[WHAT IS REQUIRED]: After finding "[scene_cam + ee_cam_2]" in the material below, output its line and every line after it through the last, exactly, but not the pictures.

[DATA PROVIDED]:
↓

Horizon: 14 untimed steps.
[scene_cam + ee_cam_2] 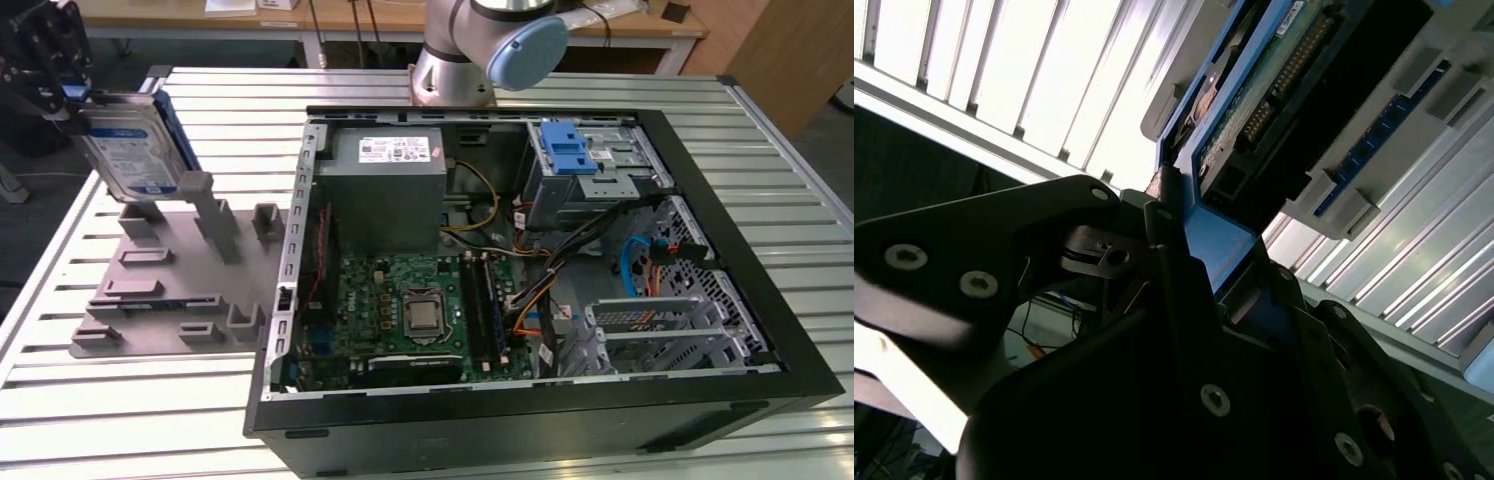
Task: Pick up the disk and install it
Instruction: 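Pick up the disk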
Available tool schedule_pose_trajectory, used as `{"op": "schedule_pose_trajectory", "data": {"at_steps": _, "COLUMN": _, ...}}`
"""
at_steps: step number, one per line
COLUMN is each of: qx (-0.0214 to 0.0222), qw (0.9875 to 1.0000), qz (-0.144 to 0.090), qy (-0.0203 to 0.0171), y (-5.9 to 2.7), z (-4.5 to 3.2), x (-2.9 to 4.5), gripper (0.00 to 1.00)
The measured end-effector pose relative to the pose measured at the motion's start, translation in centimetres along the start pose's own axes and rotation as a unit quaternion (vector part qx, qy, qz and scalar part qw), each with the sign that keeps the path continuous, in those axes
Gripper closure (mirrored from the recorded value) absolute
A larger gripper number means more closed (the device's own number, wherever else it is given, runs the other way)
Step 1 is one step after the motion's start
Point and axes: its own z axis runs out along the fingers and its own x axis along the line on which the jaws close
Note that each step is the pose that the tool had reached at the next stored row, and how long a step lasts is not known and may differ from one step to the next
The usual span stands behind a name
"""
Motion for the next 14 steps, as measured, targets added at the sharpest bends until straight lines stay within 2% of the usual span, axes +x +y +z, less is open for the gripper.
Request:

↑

[EXERCISE RESULT]:
[scene_cam + ee_cam_2] 
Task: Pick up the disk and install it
Instruction: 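Pick up the disk
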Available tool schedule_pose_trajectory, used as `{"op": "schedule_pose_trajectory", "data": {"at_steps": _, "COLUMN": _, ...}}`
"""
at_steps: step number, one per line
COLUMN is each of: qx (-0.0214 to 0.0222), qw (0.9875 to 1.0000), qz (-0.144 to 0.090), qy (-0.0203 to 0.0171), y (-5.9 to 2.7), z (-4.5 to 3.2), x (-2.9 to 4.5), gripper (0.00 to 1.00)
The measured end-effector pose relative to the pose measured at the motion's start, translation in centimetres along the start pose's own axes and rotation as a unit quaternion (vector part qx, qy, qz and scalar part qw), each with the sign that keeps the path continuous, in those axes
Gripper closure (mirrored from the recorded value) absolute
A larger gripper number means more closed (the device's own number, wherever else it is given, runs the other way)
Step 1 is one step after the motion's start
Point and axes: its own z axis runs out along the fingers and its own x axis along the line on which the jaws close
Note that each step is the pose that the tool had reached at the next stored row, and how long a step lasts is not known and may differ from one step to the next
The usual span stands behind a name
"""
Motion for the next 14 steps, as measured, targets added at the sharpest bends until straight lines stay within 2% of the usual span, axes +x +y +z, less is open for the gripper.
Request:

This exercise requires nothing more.